Et ils signalent que, au vu des actifs éligibles, rien ne permet de dire «en quoi ces règles interdiraient la commercialisation des polices assurances vie-liées à des fonds dits dédiés. Les fonds 'dédiés' sont en effet des fonds d’investissement comme les autres, leur seule particularité étant d’être dessinés sur mesure pour un investisseur ou groupe d’investisseurs particulier, et d’exclure toute possibilité d’investissement par d’autres investisseurs.»
Rien ne s'oppose
Au prix d’une analyse qui décortique le texte et apporte des éclairages pratiques sur les types de produits et d’actifs concernés, les experts, tant du côté belge que du côté luxembourgeois concluent que les règles nouvelles, «à les supposer compatibles avec la législation européenne et la constitution belge», ne sonneront pas du tout la fin des polices d’assurance-vie liées à un fonds dédié.
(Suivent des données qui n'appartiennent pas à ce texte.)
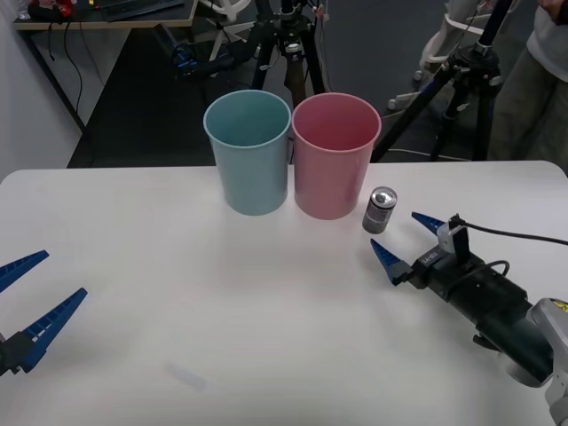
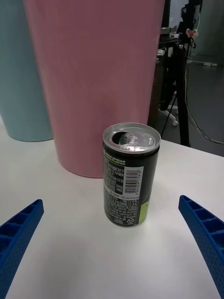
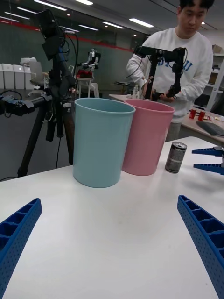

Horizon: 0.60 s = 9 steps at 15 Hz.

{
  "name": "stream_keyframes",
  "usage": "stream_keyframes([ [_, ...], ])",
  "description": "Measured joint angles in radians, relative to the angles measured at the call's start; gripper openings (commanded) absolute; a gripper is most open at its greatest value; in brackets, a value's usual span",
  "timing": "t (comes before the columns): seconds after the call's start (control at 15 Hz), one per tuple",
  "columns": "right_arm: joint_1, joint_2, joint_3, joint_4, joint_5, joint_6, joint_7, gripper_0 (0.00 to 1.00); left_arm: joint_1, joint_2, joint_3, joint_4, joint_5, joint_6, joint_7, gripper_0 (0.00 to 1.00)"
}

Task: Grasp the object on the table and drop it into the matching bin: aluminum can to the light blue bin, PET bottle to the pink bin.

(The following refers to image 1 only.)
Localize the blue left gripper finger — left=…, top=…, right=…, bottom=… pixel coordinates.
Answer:
left=7, top=287, right=89, bottom=375
left=0, top=249, right=51, bottom=295

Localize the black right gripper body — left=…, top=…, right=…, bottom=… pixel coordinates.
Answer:
left=409, top=248, right=488, bottom=300

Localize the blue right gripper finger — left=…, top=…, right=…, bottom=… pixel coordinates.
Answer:
left=369, top=238, right=416, bottom=288
left=410, top=211, right=447, bottom=236

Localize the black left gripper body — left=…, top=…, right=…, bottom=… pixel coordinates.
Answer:
left=0, top=333, right=12, bottom=378

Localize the dark grey drink can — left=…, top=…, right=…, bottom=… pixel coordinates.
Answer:
left=362, top=185, right=398, bottom=235

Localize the pink plastic bin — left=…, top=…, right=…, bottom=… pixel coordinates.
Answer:
left=291, top=92, right=383, bottom=221

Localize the person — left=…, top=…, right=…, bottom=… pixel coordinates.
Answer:
left=485, top=0, right=568, bottom=163

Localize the pale blue plastic bin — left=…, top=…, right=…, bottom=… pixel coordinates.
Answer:
left=202, top=90, right=292, bottom=217

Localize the black tripod with tall pole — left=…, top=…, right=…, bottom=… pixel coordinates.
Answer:
left=370, top=0, right=516, bottom=163

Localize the white wheeled stand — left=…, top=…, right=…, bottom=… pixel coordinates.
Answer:
left=387, top=0, right=489, bottom=112

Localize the black tripod with brown leg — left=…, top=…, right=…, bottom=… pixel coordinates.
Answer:
left=248, top=0, right=330, bottom=108

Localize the wood-edged dark desk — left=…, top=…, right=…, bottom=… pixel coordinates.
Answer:
left=12, top=0, right=200, bottom=134

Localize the red object on desk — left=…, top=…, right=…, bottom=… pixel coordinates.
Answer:
left=28, top=0, right=75, bottom=20

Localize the black and blue device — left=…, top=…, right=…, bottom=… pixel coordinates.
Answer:
left=171, top=42, right=248, bottom=82

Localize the white office chair base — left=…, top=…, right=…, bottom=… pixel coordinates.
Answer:
left=200, top=0, right=250, bottom=64

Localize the black keyboard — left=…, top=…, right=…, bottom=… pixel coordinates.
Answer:
left=99, top=0, right=185, bottom=21

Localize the black hanging cable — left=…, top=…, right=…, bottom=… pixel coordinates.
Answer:
left=46, top=20, right=86, bottom=130
«Tout au plus ces règles viennent-elles ajouter à la réglementation luxembourgeoise existante certaines règles en matière d’actifs éligibles et de politique d’investissement. Rien ne s’oppose, par exemple, à ce qu’un fonds dédié luxembourgeois soit composé d’instruments financiers non cotés pour autant que ce fonds respecte la politique de placement définit par l’AR du 18 avril 1997 relatif aux OPC publics qui investissent dans des sociétés non cotées et dans des sociétés de croissance».
Nonobstant cette approche rassurante, les auteurs de l’analyse se montrent très attentifs. Si inquiétude il devrait y avoir de leur part, elle irait dans le sens des assureurs. «La discrimination semble ici contraire à la fois aux règles européennes et aux principes d’égalité et de non-discrimination inscrits dans la constitution belge», rappellent-ils.
Ce qui peut laisser augurer d’éventuelles actions, en cas de litiges susceptibles de toucher des investisseurs transfrontaliers.